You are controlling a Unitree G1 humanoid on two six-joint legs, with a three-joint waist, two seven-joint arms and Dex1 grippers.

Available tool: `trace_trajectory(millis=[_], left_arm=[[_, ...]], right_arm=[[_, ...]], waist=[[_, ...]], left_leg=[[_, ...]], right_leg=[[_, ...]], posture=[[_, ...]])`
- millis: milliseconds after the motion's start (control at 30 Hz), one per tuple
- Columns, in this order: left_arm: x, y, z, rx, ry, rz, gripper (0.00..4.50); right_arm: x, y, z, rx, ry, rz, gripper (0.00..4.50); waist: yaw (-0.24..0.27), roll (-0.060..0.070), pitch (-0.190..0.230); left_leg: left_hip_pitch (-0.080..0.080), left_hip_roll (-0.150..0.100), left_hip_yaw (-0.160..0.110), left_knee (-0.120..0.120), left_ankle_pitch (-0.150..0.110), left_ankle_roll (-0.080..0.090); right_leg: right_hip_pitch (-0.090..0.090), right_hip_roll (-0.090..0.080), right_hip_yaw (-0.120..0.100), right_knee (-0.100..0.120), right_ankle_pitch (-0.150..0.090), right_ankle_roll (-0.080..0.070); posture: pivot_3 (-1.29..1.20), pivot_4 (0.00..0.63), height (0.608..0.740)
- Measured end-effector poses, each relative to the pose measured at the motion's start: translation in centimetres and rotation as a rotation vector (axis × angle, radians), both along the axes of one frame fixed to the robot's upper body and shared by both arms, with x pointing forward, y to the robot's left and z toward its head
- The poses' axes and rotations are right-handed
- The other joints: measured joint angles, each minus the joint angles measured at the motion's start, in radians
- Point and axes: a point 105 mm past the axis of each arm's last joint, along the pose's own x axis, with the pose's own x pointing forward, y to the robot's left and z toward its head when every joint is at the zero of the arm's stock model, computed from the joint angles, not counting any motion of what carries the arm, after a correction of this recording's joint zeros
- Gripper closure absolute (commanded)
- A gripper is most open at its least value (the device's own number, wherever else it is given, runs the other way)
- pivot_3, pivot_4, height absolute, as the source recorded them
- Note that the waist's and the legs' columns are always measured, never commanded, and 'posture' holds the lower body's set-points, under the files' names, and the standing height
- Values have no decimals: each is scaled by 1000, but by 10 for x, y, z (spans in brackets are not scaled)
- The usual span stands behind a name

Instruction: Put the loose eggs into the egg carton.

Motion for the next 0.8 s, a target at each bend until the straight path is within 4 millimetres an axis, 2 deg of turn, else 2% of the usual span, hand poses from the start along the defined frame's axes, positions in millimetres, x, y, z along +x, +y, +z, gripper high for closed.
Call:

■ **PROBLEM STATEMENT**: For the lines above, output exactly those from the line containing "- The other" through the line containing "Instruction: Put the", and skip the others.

■ **RESULT OF THE TASK**:
- The other joints: measured joint angles, each minus the joint angles measured at the motion's start, in radians
- Point and axes: a point 105 mm past the axis of each arm's last joint, along the pose's own x axis, with the pose's own x pointing forward, y to the robot's left and z toward its head when every joint is at the zero of the arm's stock model, computed from the joint angles, not counting any motion of what carries the arm, after a correction of this recording's joint zeros
- Gripper closure absolute (commanded)
- A gripper is most open at its least value (the device's own number, wherever else it is given, runs the other way)
- pivot_3, pivot_4, height absolute, as the source recorded them
- Note that the waist's and the legs' columns are always measured, never commanded, and 'posture' holds the lower body's set-points, under the files' names, and the standing height
- Values have no decimals: each is scaled by 1000, but by 10 for x, y, z (spans in brackets are not scaled)
- The usual span stands behind a name

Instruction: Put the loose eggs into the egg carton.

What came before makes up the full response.